CRAM was never intended and built as a “pure” archival format with bit-for-bit reproducibility. As a result it is impossible to get the original BAM file back from a pure CRAM file. There are several reasons for this:

  • BAM files are by definition always bgzip compressed using the DEFLATE algorithm. Differences in the DEFLATE algorithm implementation can cause different outputs.

  • When converting a BAM and its derived CRAM to SAM the two SAMs can have differences too:

    • MD and NM tags are not stored in CRAM files but always calculated on the fly when decoding. If the MD and NM flags were not present in the original BAM, this can cause differences.

    • The order of tags might be different.

    • M, = and X in CIGAR strings. = means that the nucleotide is the same at this position. X means a mismatch at this position. M means that the position matches (no indels), but gives no information whether it is X or =. Since X and = can be derived from the sequence, the extra information is redundant and CRAM stores everything as M. This can give rise to differences.
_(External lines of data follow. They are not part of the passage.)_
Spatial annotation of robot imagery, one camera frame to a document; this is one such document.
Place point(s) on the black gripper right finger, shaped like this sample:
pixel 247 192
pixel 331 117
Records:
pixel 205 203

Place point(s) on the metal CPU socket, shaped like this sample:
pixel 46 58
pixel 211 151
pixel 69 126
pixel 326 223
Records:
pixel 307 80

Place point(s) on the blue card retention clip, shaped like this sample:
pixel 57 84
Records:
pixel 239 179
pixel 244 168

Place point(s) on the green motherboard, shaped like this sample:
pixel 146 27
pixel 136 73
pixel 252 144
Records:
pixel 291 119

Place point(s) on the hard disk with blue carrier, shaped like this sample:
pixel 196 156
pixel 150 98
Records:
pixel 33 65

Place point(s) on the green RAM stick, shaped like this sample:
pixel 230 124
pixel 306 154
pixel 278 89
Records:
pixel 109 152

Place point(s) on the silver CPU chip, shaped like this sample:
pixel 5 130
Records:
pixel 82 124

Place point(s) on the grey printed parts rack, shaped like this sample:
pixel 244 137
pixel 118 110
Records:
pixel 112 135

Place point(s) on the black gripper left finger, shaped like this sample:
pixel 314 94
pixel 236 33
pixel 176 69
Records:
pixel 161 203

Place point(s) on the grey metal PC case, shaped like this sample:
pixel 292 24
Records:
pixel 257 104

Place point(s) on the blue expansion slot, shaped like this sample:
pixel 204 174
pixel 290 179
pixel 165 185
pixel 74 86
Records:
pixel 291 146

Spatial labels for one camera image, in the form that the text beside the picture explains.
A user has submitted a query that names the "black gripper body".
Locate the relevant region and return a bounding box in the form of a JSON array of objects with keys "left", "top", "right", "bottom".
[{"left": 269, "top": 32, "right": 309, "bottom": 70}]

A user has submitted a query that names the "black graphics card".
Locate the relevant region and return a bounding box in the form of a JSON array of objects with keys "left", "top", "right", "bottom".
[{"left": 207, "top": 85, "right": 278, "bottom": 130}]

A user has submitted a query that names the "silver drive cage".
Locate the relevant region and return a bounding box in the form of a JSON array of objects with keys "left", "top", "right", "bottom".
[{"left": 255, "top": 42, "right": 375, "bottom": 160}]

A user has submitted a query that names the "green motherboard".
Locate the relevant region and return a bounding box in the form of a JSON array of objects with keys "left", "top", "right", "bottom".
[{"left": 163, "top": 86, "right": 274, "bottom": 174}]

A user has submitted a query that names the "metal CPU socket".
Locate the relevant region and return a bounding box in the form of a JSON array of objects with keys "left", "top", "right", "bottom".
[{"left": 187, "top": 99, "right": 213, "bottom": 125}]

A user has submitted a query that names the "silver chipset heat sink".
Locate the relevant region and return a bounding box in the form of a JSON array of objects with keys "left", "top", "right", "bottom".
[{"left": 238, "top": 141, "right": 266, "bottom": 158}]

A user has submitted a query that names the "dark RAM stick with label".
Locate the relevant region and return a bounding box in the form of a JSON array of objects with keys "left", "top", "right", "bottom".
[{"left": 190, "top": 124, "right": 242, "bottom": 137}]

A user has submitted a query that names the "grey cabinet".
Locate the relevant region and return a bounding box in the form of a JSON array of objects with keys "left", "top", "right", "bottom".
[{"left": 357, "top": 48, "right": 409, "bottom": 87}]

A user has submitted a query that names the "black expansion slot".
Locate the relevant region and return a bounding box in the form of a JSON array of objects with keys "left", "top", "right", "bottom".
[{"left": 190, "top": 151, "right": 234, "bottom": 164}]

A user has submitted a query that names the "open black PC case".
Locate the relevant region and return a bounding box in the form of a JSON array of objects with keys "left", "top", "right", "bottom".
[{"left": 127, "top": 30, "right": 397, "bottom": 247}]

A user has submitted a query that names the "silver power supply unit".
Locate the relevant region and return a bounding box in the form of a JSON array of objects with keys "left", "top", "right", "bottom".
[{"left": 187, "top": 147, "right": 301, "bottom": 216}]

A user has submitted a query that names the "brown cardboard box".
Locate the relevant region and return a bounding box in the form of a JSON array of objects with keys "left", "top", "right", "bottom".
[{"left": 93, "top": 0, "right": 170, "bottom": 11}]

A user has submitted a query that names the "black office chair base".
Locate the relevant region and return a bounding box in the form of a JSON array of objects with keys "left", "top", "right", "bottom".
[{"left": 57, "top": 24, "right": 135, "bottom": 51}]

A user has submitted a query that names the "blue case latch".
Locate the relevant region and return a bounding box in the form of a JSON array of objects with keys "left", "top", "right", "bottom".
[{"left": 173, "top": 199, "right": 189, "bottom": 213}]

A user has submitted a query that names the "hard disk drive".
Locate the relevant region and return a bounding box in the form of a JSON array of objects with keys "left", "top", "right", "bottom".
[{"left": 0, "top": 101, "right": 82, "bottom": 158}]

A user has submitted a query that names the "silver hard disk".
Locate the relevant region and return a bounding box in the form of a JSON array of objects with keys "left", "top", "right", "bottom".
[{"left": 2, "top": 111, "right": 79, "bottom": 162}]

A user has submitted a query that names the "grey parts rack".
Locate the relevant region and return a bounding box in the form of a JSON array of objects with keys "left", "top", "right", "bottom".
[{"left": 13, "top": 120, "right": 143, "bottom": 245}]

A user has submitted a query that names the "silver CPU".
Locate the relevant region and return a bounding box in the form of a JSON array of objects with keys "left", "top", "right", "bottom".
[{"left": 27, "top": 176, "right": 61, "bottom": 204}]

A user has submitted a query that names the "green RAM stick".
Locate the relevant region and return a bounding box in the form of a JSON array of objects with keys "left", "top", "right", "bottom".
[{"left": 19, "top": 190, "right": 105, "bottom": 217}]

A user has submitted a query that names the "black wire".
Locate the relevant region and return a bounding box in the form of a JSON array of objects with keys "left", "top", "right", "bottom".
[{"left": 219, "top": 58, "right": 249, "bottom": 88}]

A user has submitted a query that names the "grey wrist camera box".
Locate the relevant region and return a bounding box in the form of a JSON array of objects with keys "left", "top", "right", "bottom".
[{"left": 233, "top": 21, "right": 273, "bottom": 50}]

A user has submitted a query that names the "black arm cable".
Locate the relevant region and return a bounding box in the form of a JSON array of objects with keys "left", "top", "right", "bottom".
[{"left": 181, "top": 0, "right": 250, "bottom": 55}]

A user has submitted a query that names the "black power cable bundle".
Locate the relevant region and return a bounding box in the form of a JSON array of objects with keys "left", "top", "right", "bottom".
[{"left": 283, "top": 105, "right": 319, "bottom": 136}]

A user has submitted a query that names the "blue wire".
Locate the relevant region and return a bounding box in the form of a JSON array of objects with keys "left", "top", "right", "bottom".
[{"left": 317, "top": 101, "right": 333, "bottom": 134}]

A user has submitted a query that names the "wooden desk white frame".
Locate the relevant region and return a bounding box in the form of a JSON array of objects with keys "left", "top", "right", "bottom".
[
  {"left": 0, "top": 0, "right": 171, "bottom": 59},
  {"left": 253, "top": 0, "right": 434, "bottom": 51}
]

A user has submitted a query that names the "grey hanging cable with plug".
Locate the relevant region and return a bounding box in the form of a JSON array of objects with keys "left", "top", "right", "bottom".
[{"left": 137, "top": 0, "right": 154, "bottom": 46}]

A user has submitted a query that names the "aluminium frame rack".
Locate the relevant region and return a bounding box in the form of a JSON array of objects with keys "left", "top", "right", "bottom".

    • Redundant information in BAM files such as unaligned reads with MAPQ values or CIGAR strings. This does not get stored.

    • Errors, such as wrong mate pair information. Some of it may be fixed during the CRAM conversion.

To assure the CRAM file is “functionally the same” as the BAM file, the samtools checksum tool with the --all flag is run. For more information about comparing BAM and CRAM checkout the discussion here.

Quickstart

Converting a single BAM file:

cram-archiver -r my_reference.fasta my.bam

This will create my.cram, my.cram.crai, my.cram.checksum and my.bam.checksum. Checksum file creation can be turned of with --dont-write-checksums. The checkums will still be checked, just not written to disk.

Archiving a directory with BAMs, but only BAMs that have a lost modified time older than 30 days. Also, there are hg19 and hg38 BAM files in the directory.:

cram-archiver --reference hg19.fasta --reference hg38.fasta --minimum-age-days 30 my_directory

If the --delete flag is added, all the converted BAM files will be deleted and just the CRAM files remain. This only happens when the conversion is successful and the checksums match.

Usage

usage: cram-archiver [-h] -r REFERENCE [-t THREADS] [-d MINIMUM_AGE_DAYS]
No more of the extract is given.